VILLA DEL RIO in BELL GARDENS, CA was cited for violations during a health inspection on November 18, 2025.

Resident 7 at Villa Del Rio required supervision or assistance with basic activities like dressing, using the toilet, personal hygiene, and moving around.

What this means: Health inspections identify deficiencies that facilities must correct. Violations range from minor documentation issues to serious safety concerns. Review the full report below for specific details and facility response.

Frequently Asked Questions

What happened at VILLA DEL RIO?
Resident 7 at Villa Del Rio required supervision or assistance with basic activities like dressing, using the toilet, personal hygiene, and moving around.
How serious are these violations?
Violation severity varies from minor documentation issues to serious safety concerns. Review the inspection report for specific deficiency codes and scope.

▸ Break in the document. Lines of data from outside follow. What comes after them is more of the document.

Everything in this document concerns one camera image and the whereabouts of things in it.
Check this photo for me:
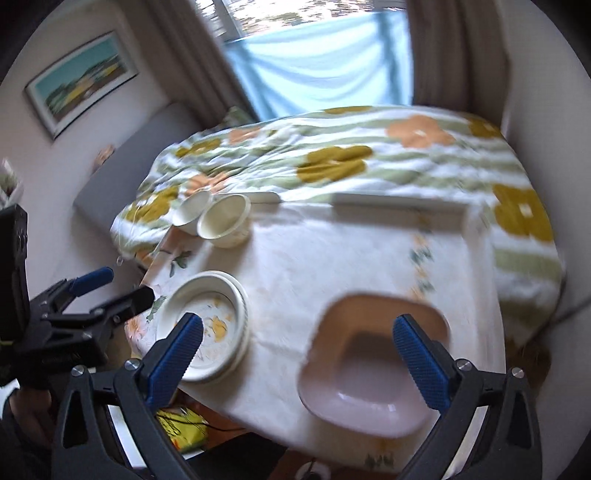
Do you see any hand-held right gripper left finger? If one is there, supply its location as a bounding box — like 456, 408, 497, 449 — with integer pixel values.
51, 312, 205, 480

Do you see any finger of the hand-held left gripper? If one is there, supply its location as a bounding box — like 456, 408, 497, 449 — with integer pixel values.
41, 285, 156, 334
28, 266, 115, 320

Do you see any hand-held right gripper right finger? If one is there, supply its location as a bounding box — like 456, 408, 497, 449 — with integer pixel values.
392, 314, 542, 480

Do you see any cartoon print plate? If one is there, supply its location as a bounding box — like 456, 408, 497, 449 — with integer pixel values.
157, 272, 245, 380

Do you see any pink square bowl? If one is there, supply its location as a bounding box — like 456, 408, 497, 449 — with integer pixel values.
297, 291, 451, 439

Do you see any plain white plate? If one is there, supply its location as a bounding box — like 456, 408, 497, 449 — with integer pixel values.
159, 270, 252, 385

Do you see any small white bowl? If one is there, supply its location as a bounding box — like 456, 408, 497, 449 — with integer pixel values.
172, 190, 214, 228

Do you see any cream round bowl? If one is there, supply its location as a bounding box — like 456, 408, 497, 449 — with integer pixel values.
197, 194, 252, 249

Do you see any yellow bag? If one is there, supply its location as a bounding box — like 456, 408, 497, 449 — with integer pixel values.
156, 405, 209, 452

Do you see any grey padded headboard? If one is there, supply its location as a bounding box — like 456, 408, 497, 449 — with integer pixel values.
73, 100, 204, 232

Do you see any floral tablecloth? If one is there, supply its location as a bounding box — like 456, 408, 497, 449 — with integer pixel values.
124, 200, 506, 476

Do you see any framed landscape picture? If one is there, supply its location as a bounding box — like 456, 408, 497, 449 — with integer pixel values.
24, 30, 139, 141

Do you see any floral striped blanket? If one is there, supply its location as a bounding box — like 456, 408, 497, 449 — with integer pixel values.
110, 105, 568, 324

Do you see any green checked pillow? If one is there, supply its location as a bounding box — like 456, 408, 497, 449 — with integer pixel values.
221, 105, 254, 127

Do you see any brown curtain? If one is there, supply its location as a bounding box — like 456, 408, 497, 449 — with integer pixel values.
404, 0, 511, 125
154, 0, 259, 127

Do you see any light blue cloth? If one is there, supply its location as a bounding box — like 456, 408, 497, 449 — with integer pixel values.
224, 11, 414, 121

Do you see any window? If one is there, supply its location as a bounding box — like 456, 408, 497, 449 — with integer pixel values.
191, 0, 407, 47

All violations must be corrected within required timeframes and are subject to follow-up verification inspections.
What should families do?
Families should: (1) Ask facility administration about specific corrective actions taken, (2) Request to see the follow-up inspection report verifying corrections, (3) Check if this represents a pattern by reviewing prior inspection reports, (4) Compare this facility's ratings with other nursing homes in BELL GARDENS, CA, (5) Report any new concerns directly to state authorities.
Where can I see the full inspection report?
The complete inspection report is available on Medicare.gov's Care Compare website (www.medicare.gov/care-compare). You can also request a copy directly from VILLA DEL RIO or from the state Department of Health. The report includes specific deficiency codes, facility responses, and correction timelines. This facility's federal provider number is 555781.
Has this facility had violations before?
To check VILLA DEL RIO's history, visit Medicare.gov's Care Compare and review their inspection history, quality ratings, and staffing levels. Look for patterns of repeated violations, especially in critical areas like abuse prevention, medication management, infection control, and resident safety.